Komplotan pencuri Truk di Nganjuk, Dua pelaku Residivis
Loading...

Komplotan pencuri Truk di Nganjuk, Dua pelaku Residivis

Tuesday, 10 March 2020


Polisi: Memang ada yang dilakukan tindakan tegas terukur (ditembak) karena pelaku berusaha melawan kepada polisi.

Nganjuk (PNCOM)- Komplotan pencuri truk nopol W-9307-NL milik Dwi Wahyuningsih (39) warga Desa Waung, Kecamatan Baron, yang hilang di halaman rumah Mustofa (48) sopir truk warga Desa Kaloran Kecamatan Ngronggot pada Jum’at (31/1/2020) lalu, ditangkap Satreskrim Polres Nganjuk.

Dua diantara dari lima pelaku ditembak kakinya oleh polisi karena melawan saat hendak ditangkap.

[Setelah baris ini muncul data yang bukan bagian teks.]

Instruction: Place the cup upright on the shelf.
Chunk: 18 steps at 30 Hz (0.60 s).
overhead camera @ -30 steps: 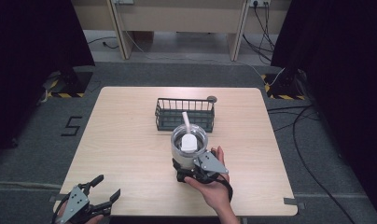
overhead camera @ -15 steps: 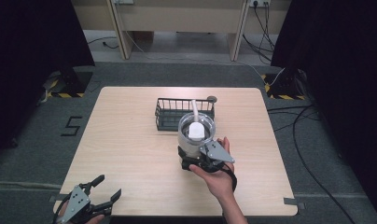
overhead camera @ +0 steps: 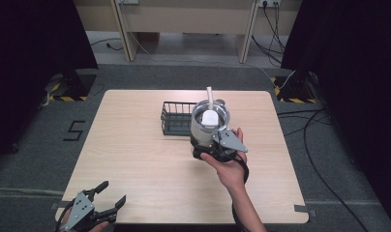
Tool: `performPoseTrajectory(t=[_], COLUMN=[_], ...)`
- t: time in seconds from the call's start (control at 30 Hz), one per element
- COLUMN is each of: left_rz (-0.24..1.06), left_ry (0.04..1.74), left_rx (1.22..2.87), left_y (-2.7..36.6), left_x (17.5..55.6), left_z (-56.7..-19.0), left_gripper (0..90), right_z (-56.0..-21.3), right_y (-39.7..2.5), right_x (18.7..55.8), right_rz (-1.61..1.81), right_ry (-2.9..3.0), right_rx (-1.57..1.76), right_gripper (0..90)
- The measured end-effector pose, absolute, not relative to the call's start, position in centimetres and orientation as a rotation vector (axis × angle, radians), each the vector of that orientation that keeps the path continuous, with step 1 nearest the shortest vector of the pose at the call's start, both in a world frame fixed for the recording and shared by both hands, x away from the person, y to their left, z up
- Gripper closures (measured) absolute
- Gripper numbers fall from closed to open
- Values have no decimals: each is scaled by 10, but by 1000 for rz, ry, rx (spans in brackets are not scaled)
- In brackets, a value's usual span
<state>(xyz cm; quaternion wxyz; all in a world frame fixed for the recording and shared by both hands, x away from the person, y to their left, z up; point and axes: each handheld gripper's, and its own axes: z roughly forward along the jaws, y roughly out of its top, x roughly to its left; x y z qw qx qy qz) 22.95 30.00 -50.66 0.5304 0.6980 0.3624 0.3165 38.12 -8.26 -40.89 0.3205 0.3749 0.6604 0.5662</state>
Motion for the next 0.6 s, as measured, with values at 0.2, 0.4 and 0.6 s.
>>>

Para komplotan pelaku tersebut adalah, Rishanbriyanto Gatot (37) warga Desa Manggong, Kecamatan Ngadirejo, Kabupaten Temanggung, Jawa Tengah, Retnoningrum alias Ririn (41) warga Kelurahan Kestalan, Kecamatan Banjarsari, Kota Surakarta, keduanya merupakan penadah.

Pencurinya, Rudi Harianto (53) warga Kelurahan Pitara, Kecamatan Pancoran Mas, Kota Depok, Jabar, Agus Priyadi (48) warga Desa Delik, Kecamatan Grabag, Kabupaten Magelang, Jateng, dan Iwan Doni Asmara alias Grandong (38) warga Kelurahan Banaran, Kecamatan Kertosono, Kabupaten Nganjuk.

Adapun Grandong dan Agus sama-sama pernah satu kamar saat dihukum di Rutan Nganjuk. “Jadi, ada dua residivis diantara 5 tersangka ini,” ujar Kapolres Nganjuk, AKBP Handono Subiakto dalam konferensi pers, Selasa (10/3/2020).

AKBP Handono menjelaskan, pada saat mencuri truk, tersangka Agus mengajak tersangka Rudi, lalu diantar oleh tersngka Iwan Grandong.

Kemudian truk dijual pada tersangka Gatot, dengan perantara Ririn, yang merupakan istri siri Gatot. Selanjutnya, truk dibawa ke bengkel untuk dijagal. Namun sebelum truk curian ini dijual onderdilnya, kedua penadah keburu ditangkap polisi.

Sementara barang bukti yang diamankan, satu unit truk Mitsubishi warna kuning nopol W 9307 NL beserta kunci kontaknya, fotokopi STNK dan fotokopi BPKB.

Selain itu surat keterangan dari PT Trihamas Finance Kediri, satu unit mobil Toyota Calya nopol AG 1218 GN warna silver beserta STNK dan kunci kontaknya, serta empat buah ponsel beda merek.

“Memang ada yang dilakukan tindakan tegas terukur (ditembak) karena pelaku berusaha melawan kepada polisi,” pungkas AKBP Handono.